#### What you need to do
Copy out each line from the start of the material below until the line with "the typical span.", that line included.

#### Given material
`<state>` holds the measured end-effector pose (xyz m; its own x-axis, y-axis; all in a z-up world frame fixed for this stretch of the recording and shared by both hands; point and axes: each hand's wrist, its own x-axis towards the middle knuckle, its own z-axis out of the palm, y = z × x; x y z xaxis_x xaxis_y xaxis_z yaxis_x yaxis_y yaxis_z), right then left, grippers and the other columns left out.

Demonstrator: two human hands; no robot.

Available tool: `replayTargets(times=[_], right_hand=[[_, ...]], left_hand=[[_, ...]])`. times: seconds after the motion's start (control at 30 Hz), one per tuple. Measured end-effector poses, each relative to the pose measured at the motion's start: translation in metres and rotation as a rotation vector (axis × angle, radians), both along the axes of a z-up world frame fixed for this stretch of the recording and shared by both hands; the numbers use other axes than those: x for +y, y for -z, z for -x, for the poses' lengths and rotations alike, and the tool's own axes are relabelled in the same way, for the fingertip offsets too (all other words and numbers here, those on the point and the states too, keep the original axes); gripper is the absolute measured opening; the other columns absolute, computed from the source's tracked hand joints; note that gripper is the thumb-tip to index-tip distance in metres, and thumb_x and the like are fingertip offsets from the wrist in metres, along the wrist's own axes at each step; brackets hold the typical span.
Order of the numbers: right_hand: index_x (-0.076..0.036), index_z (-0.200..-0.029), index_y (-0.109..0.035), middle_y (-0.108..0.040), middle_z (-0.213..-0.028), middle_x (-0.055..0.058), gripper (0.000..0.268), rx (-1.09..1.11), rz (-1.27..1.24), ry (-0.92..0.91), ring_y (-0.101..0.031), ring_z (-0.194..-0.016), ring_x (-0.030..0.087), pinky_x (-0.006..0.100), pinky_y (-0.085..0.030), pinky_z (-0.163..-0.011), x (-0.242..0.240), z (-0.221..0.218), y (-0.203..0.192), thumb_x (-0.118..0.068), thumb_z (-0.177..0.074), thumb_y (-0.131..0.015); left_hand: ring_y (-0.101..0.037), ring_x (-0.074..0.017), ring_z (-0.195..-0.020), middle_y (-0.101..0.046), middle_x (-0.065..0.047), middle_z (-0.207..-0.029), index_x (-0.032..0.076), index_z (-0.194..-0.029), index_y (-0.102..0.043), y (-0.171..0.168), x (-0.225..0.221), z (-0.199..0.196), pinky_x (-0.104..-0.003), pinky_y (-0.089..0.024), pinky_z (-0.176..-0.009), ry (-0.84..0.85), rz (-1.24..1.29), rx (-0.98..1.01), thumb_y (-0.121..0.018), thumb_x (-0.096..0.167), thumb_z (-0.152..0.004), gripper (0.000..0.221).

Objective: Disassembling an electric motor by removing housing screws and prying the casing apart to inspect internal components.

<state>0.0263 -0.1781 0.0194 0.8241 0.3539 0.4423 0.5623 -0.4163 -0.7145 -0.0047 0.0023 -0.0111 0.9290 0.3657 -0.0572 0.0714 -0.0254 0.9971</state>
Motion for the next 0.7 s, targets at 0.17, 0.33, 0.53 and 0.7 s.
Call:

#### Response to the task
`<state>` holds the measured end-effector pose (xyz m; its own x-axis, y-axis; all in a z-up world frame fixed for this stretch of the recording and shared by both hands; point and axes: each hand's wrist, its own x-axis towards the middle knuckle, its own z-axis out of the palm, y = z × x; x y z xaxis_x xaxis_y xaxis_z yaxis_x yaxis_y yaxis_z), right then left, grippers and the other columns left out.

Demonstrator: two human hands; no robot.

Available tool: `replayTargets(times=[_], right_hand=[[_, ...]], left_hand=[[_, ...]])`. times: seconds after the motion's start (control at 30 Hz), one per tuple. Measured end-effector poses, each relative to the pose measured at the motion's start: translation in metres and rotation as a rotation vector (axis × angle, radians), both along the axes of a z-up world frame fixed for this stretch of the recording and shared by both hands; the numbers use other axes than those: x for +y, y for -z, z for -x, for the poses' lengths and rotations alike, and the tool's own axes are relabelled in the same way, for the fingertip offsets too (all other words and numbers here, those on the point and the states too, keep the original axes); gripper is the absolute measured opening; the other columns absolute, computed from the source's tracked hand joints; note that gripper is the thumb-tip to index-tip distance in metres, and thumb_x and the like are fingertip offsets from the wrist in metres, along the wrist's own axes at each step; brackets hold the typical span.

The exercise was answered in full.